If by now you're not panicking and sinking into the watery depths of despair, you're either blind to the national calamity befalling us or you're one of the happy, calamitous few.
America is in the grip of an accelerating coup; a systematic, methodical upending of its constitutional — and constituted — fundaments; an interlaced collapse into brigandry and "official" lawlessness orchestrated by a relative handful of right-winging Robespierres and their rank-and-file lackeys. Everything is at stake, everything is at risk — and so far, everything is going to hell.
Consider merely the last 24 hours of our national decay. Building on four recent years of prototypical lawlessness, yesterday the U.S. Supreme Court decided — with no debate, no briefs, no lower-court rulings whatsoever — to peremptorily cast out every Texas woman's constitutional right to her most intimate womanhood. Just like that. Done. Gone — in one, unsigned paragraph.
The Court's decision was akin to upholding the Fugitive Slave Act, in that the ruling empowered every U.S. citizen to act as a kind of bounty hunter in the name of a brutal, anonymous state (and more to come). One dissenting Justice pronounced the decision "stunning"; another characterized it as, simply, "impossible to defend."
The ruling came from a Court tilted in its heinous majority by a U.S. president of unrelenting criminality but never removed from office by a crimes-sanctioning U.S. Senate led by the presidential crime family's enforcer who had earlier shredded the U.S. Constitution in denying a legitimate president his entitled choice of a Court appointee. Three national crimes ruthlessly compounded in one day.
Added to the Court's sympathetic celebration yesterday of the 82nd anniversary of European fascism's opening blitzkrieg was the U.S. House minority leader's declaration of authoritarian war on the rule of law. In response to a congressional committee's perfectly legal issuance of subpoenas in the furtherance of investigating the Robespierres' Jan. 6 insurrection, the minority leader committed witness tampering and obstruction of justice. And he'll get away with it.
Why? Because the lawful, "reasonable" and majority opposition in Congress is fucking AWOL. Two-thirds of a year have passed since a small minority staged a violent assault on the very heart of American governance — the majority's home — and yet sedition's principal engineers and chief defenders remain untouched, with some of them actually sitting in Congress and openly advocating yet another violent insurrection. Hence a felonious minority leader is a trifling.

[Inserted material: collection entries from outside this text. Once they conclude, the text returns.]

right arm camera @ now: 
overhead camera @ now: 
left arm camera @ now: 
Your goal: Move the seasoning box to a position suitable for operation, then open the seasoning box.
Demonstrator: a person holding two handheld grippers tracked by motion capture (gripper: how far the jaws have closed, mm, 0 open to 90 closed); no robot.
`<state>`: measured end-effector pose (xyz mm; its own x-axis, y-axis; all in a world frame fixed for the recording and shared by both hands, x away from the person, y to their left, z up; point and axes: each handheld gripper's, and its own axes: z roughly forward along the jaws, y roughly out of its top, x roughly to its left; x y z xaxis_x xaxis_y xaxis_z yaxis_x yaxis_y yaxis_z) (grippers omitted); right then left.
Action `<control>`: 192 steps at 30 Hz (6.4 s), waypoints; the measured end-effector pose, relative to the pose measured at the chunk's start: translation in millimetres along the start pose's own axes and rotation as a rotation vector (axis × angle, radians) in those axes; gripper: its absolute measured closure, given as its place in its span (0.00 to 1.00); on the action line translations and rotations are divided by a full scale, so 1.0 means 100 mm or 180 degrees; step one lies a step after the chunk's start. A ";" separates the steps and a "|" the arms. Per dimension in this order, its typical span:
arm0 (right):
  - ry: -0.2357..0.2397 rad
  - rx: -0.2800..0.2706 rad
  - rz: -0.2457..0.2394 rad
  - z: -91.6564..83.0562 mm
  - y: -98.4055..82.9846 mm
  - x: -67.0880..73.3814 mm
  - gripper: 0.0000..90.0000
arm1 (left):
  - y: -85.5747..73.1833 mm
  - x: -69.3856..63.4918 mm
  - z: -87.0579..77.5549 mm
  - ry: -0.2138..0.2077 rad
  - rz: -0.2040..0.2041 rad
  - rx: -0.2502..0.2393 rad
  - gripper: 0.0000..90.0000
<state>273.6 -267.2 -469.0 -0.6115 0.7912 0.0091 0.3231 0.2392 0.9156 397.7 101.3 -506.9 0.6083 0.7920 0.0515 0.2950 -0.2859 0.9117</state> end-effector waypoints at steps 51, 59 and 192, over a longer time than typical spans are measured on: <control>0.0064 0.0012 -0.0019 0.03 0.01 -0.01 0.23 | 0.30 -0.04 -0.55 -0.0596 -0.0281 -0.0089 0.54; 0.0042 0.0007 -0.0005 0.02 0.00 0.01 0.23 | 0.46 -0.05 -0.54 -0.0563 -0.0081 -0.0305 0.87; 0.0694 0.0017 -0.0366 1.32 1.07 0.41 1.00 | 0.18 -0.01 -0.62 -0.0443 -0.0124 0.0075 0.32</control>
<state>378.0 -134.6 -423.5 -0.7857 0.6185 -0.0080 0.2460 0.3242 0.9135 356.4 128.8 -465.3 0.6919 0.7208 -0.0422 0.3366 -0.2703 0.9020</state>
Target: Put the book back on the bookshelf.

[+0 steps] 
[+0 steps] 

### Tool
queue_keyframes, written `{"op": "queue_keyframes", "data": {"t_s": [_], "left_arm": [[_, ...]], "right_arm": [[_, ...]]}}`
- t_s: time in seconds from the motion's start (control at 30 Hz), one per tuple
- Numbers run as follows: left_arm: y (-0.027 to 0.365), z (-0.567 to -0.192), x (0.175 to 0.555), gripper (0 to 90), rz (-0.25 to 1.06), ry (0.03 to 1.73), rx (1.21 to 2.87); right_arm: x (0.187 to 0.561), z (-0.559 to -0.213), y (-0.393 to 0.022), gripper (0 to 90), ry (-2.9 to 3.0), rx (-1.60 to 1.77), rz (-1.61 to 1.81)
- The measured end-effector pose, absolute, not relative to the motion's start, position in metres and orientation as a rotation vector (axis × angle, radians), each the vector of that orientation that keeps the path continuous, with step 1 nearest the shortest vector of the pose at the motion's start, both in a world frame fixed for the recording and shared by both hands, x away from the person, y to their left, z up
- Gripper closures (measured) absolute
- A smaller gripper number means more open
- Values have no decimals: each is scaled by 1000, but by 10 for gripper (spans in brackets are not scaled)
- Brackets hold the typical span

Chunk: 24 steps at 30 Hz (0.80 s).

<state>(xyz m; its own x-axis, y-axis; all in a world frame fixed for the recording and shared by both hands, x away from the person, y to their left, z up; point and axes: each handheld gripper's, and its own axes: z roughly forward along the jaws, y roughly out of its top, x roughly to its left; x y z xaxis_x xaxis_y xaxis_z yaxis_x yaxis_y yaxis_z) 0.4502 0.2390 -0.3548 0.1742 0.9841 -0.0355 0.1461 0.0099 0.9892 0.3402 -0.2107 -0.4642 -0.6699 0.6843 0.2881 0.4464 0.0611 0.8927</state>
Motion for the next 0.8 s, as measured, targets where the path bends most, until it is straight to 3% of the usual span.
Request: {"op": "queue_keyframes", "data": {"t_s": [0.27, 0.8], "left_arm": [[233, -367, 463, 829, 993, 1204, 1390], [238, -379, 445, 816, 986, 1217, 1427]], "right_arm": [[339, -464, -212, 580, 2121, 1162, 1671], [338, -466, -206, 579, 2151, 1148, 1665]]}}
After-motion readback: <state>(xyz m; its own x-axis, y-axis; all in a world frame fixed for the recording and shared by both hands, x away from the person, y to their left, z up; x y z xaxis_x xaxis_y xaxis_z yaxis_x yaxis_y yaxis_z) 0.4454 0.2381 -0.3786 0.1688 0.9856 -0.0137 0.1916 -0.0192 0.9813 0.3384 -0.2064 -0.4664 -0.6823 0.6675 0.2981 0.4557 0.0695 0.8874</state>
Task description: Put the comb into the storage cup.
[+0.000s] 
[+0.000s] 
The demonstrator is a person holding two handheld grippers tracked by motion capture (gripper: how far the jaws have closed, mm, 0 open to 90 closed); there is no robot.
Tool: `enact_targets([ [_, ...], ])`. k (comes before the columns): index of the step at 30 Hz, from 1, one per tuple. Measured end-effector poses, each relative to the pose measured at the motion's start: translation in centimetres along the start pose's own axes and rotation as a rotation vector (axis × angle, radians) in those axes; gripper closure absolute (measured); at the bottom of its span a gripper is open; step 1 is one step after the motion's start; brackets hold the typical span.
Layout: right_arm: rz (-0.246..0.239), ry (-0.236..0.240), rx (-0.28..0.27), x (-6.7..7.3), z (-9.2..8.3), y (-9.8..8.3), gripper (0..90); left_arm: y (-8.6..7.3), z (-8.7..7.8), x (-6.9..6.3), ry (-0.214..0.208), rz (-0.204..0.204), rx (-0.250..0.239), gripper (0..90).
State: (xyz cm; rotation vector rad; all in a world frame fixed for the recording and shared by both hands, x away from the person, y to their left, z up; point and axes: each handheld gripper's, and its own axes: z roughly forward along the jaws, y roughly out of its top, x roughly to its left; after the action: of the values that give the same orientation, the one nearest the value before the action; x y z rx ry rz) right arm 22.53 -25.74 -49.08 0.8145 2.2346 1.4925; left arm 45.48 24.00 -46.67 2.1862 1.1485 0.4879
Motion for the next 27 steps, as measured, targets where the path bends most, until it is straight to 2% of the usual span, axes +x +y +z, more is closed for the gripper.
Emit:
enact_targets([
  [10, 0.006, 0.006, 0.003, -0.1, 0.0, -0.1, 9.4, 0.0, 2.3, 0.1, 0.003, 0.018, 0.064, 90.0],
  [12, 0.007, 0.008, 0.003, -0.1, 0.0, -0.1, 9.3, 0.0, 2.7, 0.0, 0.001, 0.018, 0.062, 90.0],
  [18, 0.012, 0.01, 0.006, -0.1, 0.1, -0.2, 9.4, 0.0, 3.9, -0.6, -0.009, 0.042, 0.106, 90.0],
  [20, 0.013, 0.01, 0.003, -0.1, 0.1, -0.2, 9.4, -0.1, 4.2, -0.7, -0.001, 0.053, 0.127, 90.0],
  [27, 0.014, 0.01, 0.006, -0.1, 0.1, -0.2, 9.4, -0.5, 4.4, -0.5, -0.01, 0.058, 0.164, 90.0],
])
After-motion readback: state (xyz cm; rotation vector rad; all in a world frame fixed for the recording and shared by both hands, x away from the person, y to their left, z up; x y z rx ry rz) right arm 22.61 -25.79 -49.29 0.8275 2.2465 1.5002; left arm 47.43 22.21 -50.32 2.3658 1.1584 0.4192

Plus — and again — eight months now and the Justice Department still has not announced a weighty investigation into a blatantly criminal presidency and post-presidency which, by the way, is still instigating and inciting rebellion against the United States government. Oh my, such an investigation would look political — for Christ's sake, isn't rescuing our politics the whole point? — and it might displease the rebellious minority and bloody insurrectionists. Can't have that!
So we have an indictable House minority leader and a Constitution-ripping Senate minority leader quite comfortable with a lackadaisical congressional majority; a former president steeped in constant criminality and yet free as a bird; more post-presidential insurrections to come; and, above all else ...
we have Republican state legislatures rigging future federal elections — to be condoned by a runaway, fascistic Supreme Court presently occupied with assaulting 51% of the U.S. population — which will promote both minority leaders to majority leaders in 2023 and guarantee Orbánlike authoritarianism in 2025.
Have a nice day. Which you can do only if you haven't removed the blinders and water wings.